Isolation, identification, and functional characterization of newly synthesized proteins in MDA-MB-231 migration and invasion. (A) MDA-MB-231 cells were plated in the upper chamber of transwell plates and media was supplemented (+/− EGF) according to diagram. Cell migration after 4 h was measured by crystal violet (CV) staining of cells which moved through the well and adhered to the underside of the membrane. Non-migrated cells were removed prior to staining. Membranes were then imaged using inverted microscope and migration of cells was quantified by dissolving of CV stain and measuring absorbance at 595 nm.

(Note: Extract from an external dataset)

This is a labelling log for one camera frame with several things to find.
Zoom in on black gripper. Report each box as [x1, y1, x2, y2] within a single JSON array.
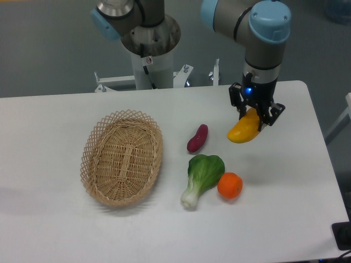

Data displayed as mean ± SEM, of 3 independent experiments, CV absorbance normalized to average value for well 1. Statistical analysis by one way ANOVA, p = < 0.0001. (B) Flow chart of model set-up, isolation of newly synthesized proteins, and mass spectrographic analysis carried out in this study. (C) Characterization of identified newly synthesized proteins according to the NCBI database entries of each protein and displayed as pie chart. (D) Molecular function enrichment analysis was carried out using the PANTHER overrepresentation test. The numbers of proteins annotated with each molecular function was plotted as a bar chart with the color scale representing the significance of the enrichment of molecular function within the list.